Nothing but the lines from the one containing "51: (353, 194, 0.55)" through the end of the data below may appear in the response, each one exact.

- - - -

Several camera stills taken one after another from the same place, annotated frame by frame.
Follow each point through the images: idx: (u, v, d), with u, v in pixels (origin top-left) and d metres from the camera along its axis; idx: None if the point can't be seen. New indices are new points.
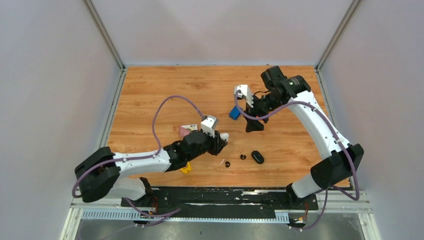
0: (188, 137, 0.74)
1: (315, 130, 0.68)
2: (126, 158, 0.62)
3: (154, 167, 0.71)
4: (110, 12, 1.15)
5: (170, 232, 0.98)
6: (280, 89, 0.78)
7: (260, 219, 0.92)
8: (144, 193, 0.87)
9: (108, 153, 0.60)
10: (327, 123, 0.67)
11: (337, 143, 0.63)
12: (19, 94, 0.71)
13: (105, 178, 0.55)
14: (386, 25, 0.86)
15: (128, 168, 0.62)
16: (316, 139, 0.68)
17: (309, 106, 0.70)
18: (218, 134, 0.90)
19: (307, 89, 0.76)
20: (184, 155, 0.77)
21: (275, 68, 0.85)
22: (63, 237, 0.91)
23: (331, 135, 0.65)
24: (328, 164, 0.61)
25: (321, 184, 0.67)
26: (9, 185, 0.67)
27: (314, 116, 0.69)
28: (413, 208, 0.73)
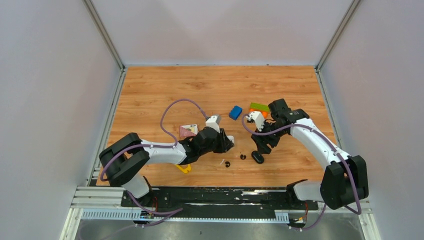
0: (202, 132, 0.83)
1: (314, 147, 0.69)
2: (153, 145, 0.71)
3: (173, 157, 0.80)
4: (110, 12, 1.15)
5: (170, 232, 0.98)
6: (282, 120, 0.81)
7: (260, 219, 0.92)
8: (146, 191, 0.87)
9: (137, 139, 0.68)
10: (325, 139, 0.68)
11: (336, 155, 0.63)
12: (18, 94, 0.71)
13: (137, 160, 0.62)
14: (386, 26, 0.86)
15: (154, 154, 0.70)
16: (318, 156, 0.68)
17: (307, 127, 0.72)
18: (223, 131, 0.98)
19: (308, 118, 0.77)
20: (197, 149, 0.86)
21: (280, 100, 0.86)
22: (63, 237, 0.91)
23: (330, 149, 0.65)
24: (330, 176, 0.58)
25: (331, 204, 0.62)
26: (8, 185, 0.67)
27: (312, 135, 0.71)
28: (413, 208, 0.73)
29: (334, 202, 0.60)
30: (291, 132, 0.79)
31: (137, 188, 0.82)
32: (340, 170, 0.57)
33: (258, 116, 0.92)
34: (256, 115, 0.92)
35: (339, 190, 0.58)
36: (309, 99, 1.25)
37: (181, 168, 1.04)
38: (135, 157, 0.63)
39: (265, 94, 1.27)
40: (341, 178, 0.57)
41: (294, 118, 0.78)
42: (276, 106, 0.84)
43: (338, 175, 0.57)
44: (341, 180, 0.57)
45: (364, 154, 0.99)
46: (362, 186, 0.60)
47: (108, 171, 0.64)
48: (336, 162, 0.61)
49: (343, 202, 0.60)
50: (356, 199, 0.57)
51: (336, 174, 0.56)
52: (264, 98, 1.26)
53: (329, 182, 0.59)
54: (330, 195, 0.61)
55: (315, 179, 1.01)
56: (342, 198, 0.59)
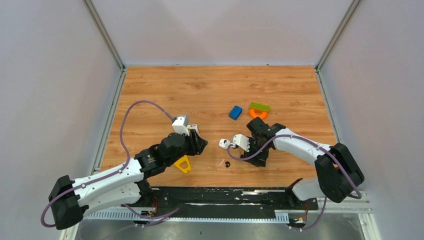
0: (166, 140, 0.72)
1: (299, 150, 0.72)
2: (86, 183, 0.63)
3: (127, 181, 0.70)
4: (110, 13, 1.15)
5: (170, 232, 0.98)
6: (264, 137, 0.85)
7: (260, 219, 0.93)
8: (139, 196, 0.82)
9: (67, 183, 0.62)
10: (305, 139, 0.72)
11: (320, 149, 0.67)
12: (18, 94, 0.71)
13: (65, 209, 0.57)
14: (386, 26, 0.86)
15: (91, 192, 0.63)
16: (305, 157, 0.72)
17: (287, 135, 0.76)
18: (194, 132, 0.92)
19: (286, 128, 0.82)
20: (162, 159, 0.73)
21: (256, 118, 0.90)
22: (63, 237, 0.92)
23: (312, 146, 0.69)
24: (323, 169, 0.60)
25: (335, 199, 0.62)
26: (9, 184, 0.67)
27: (293, 141, 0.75)
28: (414, 209, 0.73)
29: (336, 196, 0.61)
30: (276, 145, 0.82)
31: (122, 201, 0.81)
32: (328, 161, 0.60)
33: (241, 139, 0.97)
34: (239, 139, 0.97)
35: (336, 181, 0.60)
36: (309, 99, 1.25)
37: (181, 168, 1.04)
38: (63, 206, 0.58)
39: (265, 94, 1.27)
40: (332, 168, 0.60)
41: (273, 132, 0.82)
42: (254, 125, 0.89)
43: (328, 166, 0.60)
44: (333, 171, 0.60)
45: (365, 154, 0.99)
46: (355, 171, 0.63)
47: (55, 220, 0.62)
48: (322, 155, 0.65)
49: (345, 193, 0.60)
50: (354, 185, 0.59)
51: (326, 166, 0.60)
52: (263, 98, 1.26)
53: (323, 176, 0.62)
54: (330, 190, 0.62)
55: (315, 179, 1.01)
56: (342, 190, 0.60)
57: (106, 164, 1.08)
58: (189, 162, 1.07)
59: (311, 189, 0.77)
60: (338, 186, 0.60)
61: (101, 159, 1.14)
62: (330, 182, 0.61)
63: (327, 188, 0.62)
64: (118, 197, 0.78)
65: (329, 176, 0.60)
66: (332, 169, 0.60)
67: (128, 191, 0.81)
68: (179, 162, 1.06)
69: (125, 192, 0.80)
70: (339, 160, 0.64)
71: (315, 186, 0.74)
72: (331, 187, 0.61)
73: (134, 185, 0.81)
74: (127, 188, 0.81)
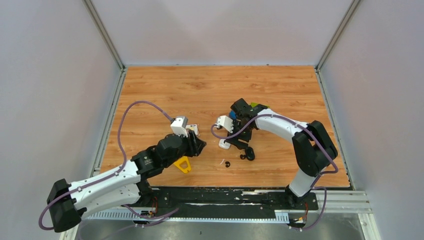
0: (162, 141, 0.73)
1: (278, 128, 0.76)
2: (81, 186, 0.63)
3: (124, 183, 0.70)
4: (110, 12, 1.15)
5: (170, 232, 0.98)
6: (247, 118, 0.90)
7: (260, 219, 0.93)
8: (138, 196, 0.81)
9: (63, 187, 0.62)
10: (283, 118, 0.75)
11: (297, 127, 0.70)
12: (18, 93, 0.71)
13: (62, 214, 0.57)
14: (386, 26, 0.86)
15: (87, 195, 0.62)
16: (285, 135, 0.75)
17: (267, 114, 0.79)
18: (192, 134, 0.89)
19: (267, 108, 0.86)
20: (159, 161, 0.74)
21: (239, 100, 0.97)
22: (63, 237, 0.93)
23: (291, 124, 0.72)
24: (299, 144, 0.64)
25: (311, 173, 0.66)
26: (10, 184, 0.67)
27: (273, 119, 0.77)
28: (414, 209, 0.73)
29: (311, 169, 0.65)
30: (257, 124, 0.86)
31: (122, 202, 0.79)
32: (302, 136, 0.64)
33: (225, 120, 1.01)
34: (223, 120, 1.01)
35: (311, 156, 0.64)
36: (309, 99, 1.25)
37: (181, 168, 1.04)
38: (59, 210, 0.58)
39: (265, 94, 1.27)
40: (307, 143, 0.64)
41: (255, 112, 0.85)
42: (238, 106, 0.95)
43: (302, 140, 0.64)
44: (307, 144, 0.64)
45: (364, 154, 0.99)
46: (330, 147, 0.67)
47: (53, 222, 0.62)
48: (299, 132, 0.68)
49: (320, 166, 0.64)
50: (329, 158, 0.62)
51: (300, 140, 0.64)
52: (264, 98, 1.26)
53: (298, 150, 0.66)
54: (306, 164, 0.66)
55: None
56: (317, 164, 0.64)
57: (106, 164, 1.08)
58: (189, 162, 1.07)
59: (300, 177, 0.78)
60: (313, 160, 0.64)
61: (101, 159, 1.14)
62: (305, 156, 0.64)
63: (304, 163, 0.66)
64: (117, 198, 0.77)
65: (304, 151, 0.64)
66: (308, 144, 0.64)
67: (127, 191, 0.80)
68: (179, 162, 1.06)
69: (124, 193, 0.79)
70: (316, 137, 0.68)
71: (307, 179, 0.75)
72: (306, 162, 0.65)
73: (132, 185, 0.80)
74: (126, 189, 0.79)
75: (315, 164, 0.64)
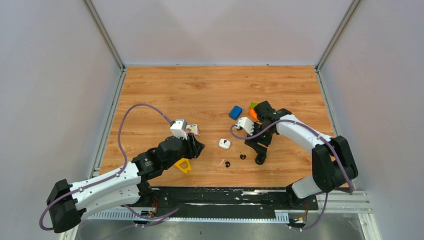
0: (163, 144, 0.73)
1: (299, 137, 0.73)
2: (83, 187, 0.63)
3: (124, 184, 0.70)
4: (110, 12, 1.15)
5: (170, 232, 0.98)
6: (268, 121, 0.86)
7: (260, 219, 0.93)
8: (138, 196, 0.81)
9: (64, 187, 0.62)
10: (308, 128, 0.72)
11: (319, 139, 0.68)
12: (18, 93, 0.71)
13: (63, 213, 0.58)
14: (386, 26, 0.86)
15: (88, 196, 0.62)
16: (304, 145, 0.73)
17: (290, 121, 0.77)
18: (191, 136, 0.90)
19: (291, 113, 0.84)
20: (159, 163, 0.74)
21: (264, 103, 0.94)
22: (63, 237, 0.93)
23: (313, 135, 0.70)
24: (318, 158, 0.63)
25: (325, 188, 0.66)
26: (10, 185, 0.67)
27: (296, 127, 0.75)
28: (414, 209, 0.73)
29: (327, 185, 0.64)
30: (277, 129, 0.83)
31: (121, 202, 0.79)
32: (325, 151, 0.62)
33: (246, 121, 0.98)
34: (244, 121, 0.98)
35: (330, 172, 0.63)
36: (309, 99, 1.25)
37: (181, 168, 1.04)
38: (60, 210, 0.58)
39: (265, 94, 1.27)
40: (327, 159, 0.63)
41: (277, 116, 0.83)
42: (261, 109, 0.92)
43: (324, 156, 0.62)
44: (327, 160, 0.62)
45: (364, 154, 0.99)
46: (350, 165, 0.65)
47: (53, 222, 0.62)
48: (321, 145, 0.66)
49: (335, 184, 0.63)
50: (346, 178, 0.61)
51: (323, 156, 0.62)
52: (264, 98, 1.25)
53: (317, 164, 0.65)
54: (322, 178, 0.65)
55: None
56: (333, 180, 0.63)
57: (106, 164, 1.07)
58: (189, 162, 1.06)
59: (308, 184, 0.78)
60: (330, 177, 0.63)
61: (101, 159, 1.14)
62: (323, 171, 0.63)
63: (320, 178, 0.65)
64: (117, 199, 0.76)
65: (324, 167, 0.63)
66: (328, 160, 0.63)
67: (127, 191, 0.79)
68: (179, 162, 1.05)
69: (124, 193, 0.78)
70: (337, 152, 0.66)
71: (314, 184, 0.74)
72: (323, 177, 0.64)
73: (132, 186, 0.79)
74: (126, 189, 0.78)
75: (331, 180, 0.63)
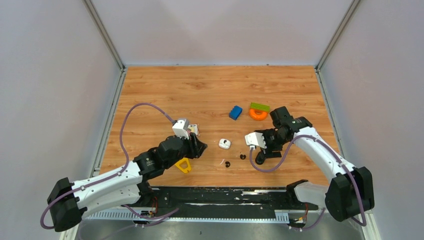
0: (164, 143, 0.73)
1: (319, 157, 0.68)
2: (85, 185, 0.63)
3: (125, 184, 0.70)
4: (110, 12, 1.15)
5: (170, 232, 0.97)
6: (285, 129, 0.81)
7: (260, 219, 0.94)
8: (138, 196, 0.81)
9: (66, 186, 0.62)
10: (331, 151, 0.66)
11: (341, 167, 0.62)
12: (18, 93, 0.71)
13: (65, 211, 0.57)
14: (386, 26, 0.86)
15: (90, 194, 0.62)
16: (322, 167, 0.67)
17: (311, 137, 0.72)
18: (193, 136, 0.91)
19: (312, 125, 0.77)
20: (160, 162, 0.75)
21: (281, 107, 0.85)
22: (63, 237, 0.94)
23: (335, 160, 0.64)
24: (336, 189, 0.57)
25: (336, 217, 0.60)
26: (10, 185, 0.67)
27: (316, 146, 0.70)
28: (414, 209, 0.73)
29: (338, 215, 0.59)
30: (296, 142, 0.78)
31: (121, 202, 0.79)
32: (346, 183, 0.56)
33: (256, 138, 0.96)
34: (254, 138, 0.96)
35: (345, 203, 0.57)
36: (309, 99, 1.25)
37: (181, 168, 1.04)
38: (62, 208, 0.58)
39: (265, 94, 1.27)
40: (346, 190, 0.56)
41: (296, 127, 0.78)
42: (278, 115, 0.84)
43: (344, 188, 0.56)
44: (347, 193, 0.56)
45: (364, 154, 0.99)
46: (368, 198, 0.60)
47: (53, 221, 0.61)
48: (342, 174, 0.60)
49: (348, 214, 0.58)
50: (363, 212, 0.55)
51: (342, 187, 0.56)
52: (264, 98, 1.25)
53: (334, 193, 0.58)
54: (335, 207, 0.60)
55: (315, 179, 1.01)
56: (347, 211, 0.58)
57: (106, 164, 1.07)
58: (189, 162, 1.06)
59: (314, 196, 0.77)
60: (344, 207, 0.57)
61: (101, 159, 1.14)
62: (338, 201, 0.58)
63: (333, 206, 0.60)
64: (117, 198, 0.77)
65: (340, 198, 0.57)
66: (346, 191, 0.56)
67: (127, 191, 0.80)
68: (179, 162, 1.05)
69: (124, 192, 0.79)
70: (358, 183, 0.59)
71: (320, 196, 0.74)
72: (336, 206, 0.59)
73: (133, 185, 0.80)
74: (126, 189, 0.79)
75: (344, 210, 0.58)
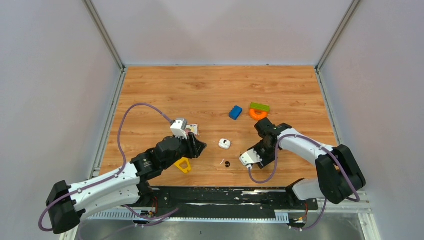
0: (161, 144, 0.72)
1: (301, 149, 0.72)
2: (82, 188, 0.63)
3: (123, 185, 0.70)
4: (110, 12, 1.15)
5: (170, 232, 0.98)
6: (270, 136, 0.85)
7: (260, 219, 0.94)
8: (137, 196, 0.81)
9: (63, 189, 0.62)
10: (309, 139, 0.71)
11: (322, 149, 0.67)
12: (18, 93, 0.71)
13: (62, 214, 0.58)
14: (386, 26, 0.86)
15: (87, 197, 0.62)
16: (307, 156, 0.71)
17: (291, 134, 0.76)
18: (192, 136, 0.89)
19: (292, 127, 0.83)
20: (158, 163, 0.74)
21: (263, 119, 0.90)
22: (63, 237, 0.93)
23: (315, 146, 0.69)
24: (322, 169, 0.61)
25: (333, 200, 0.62)
26: (10, 184, 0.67)
27: (297, 140, 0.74)
28: (414, 209, 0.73)
29: (335, 197, 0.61)
30: (281, 144, 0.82)
31: (121, 203, 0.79)
32: (328, 162, 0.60)
33: (249, 156, 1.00)
34: (247, 157, 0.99)
35: (335, 182, 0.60)
36: (309, 99, 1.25)
37: (181, 168, 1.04)
38: (59, 211, 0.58)
39: (265, 94, 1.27)
40: (332, 168, 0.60)
41: (279, 131, 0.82)
42: (261, 125, 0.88)
43: (328, 166, 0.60)
44: (333, 171, 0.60)
45: (364, 154, 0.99)
46: (356, 174, 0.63)
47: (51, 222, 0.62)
48: (324, 155, 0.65)
49: (343, 194, 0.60)
50: (353, 188, 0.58)
51: (326, 165, 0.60)
52: (264, 98, 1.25)
53: (322, 175, 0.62)
54: (329, 189, 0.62)
55: None
56: (341, 191, 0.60)
57: (106, 164, 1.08)
58: (189, 162, 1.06)
59: (311, 190, 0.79)
60: (337, 186, 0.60)
61: (101, 159, 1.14)
62: (328, 181, 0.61)
63: (326, 188, 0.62)
64: (116, 199, 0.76)
65: (329, 177, 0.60)
66: (332, 169, 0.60)
67: (126, 192, 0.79)
68: (179, 162, 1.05)
69: (123, 193, 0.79)
70: (340, 162, 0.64)
71: (315, 186, 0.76)
72: (329, 188, 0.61)
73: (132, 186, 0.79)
74: (126, 189, 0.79)
75: (338, 190, 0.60)
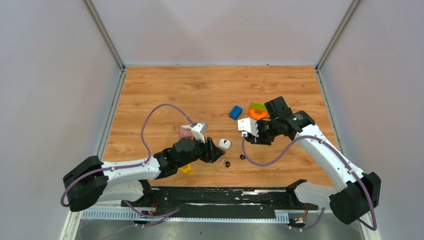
0: (177, 145, 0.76)
1: (326, 163, 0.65)
2: (115, 167, 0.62)
3: (143, 175, 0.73)
4: (110, 12, 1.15)
5: (170, 232, 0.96)
6: (285, 125, 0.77)
7: (260, 219, 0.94)
8: (141, 194, 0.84)
9: (97, 163, 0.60)
10: (337, 153, 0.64)
11: (351, 174, 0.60)
12: (18, 93, 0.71)
13: (93, 187, 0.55)
14: (386, 26, 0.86)
15: (117, 177, 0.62)
16: (329, 171, 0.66)
17: (316, 138, 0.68)
18: (210, 141, 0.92)
19: (315, 123, 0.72)
20: (174, 162, 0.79)
21: (278, 99, 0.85)
22: (63, 237, 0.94)
23: (343, 166, 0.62)
24: (347, 196, 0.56)
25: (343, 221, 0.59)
26: (10, 185, 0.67)
27: (321, 147, 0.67)
28: (413, 209, 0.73)
29: (346, 219, 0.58)
30: (299, 141, 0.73)
31: (126, 196, 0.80)
32: (355, 189, 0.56)
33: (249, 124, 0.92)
34: (247, 123, 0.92)
35: (354, 209, 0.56)
36: (309, 99, 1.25)
37: (181, 168, 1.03)
38: (90, 184, 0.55)
39: (265, 94, 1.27)
40: (356, 198, 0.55)
41: (298, 124, 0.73)
42: (275, 105, 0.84)
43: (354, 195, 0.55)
44: (357, 200, 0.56)
45: (364, 154, 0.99)
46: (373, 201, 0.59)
47: (68, 195, 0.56)
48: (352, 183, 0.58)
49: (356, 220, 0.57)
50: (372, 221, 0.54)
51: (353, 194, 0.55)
52: (264, 98, 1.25)
53: (343, 199, 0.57)
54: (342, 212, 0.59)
55: (315, 179, 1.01)
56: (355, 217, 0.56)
57: None
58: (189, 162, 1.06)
59: (313, 194, 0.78)
60: (353, 213, 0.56)
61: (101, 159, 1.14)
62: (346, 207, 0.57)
63: (340, 211, 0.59)
64: (126, 190, 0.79)
65: (350, 204, 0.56)
66: (357, 199, 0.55)
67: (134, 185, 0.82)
68: None
69: (132, 186, 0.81)
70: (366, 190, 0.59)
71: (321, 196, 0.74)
72: (344, 212, 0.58)
73: None
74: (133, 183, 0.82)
75: (353, 216, 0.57)

- - - -

### [FINAL ANSWER]
51: (353, 194, 0.55)
52: (264, 98, 1.25)
53: (343, 199, 0.57)
54: (342, 212, 0.59)
55: (315, 179, 1.01)
56: (355, 217, 0.56)
57: None
58: (189, 162, 1.06)
59: (313, 194, 0.78)
60: (353, 213, 0.56)
61: (101, 159, 1.14)
62: (346, 207, 0.57)
63: (340, 211, 0.59)
64: (126, 190, 0.79)
65: (350, 204, 0.56)
66: (357, 199, 0.55)
67: (134, 185, 0.82)
68: None
69: (132, 186, 0.81)
70: (366, 190, 0.59)
71: (321, 196, 0.74)
72: (344, 212, 0.58)
73: None
74: (133, 183, 0.82)
75: (353, 216, 0.57)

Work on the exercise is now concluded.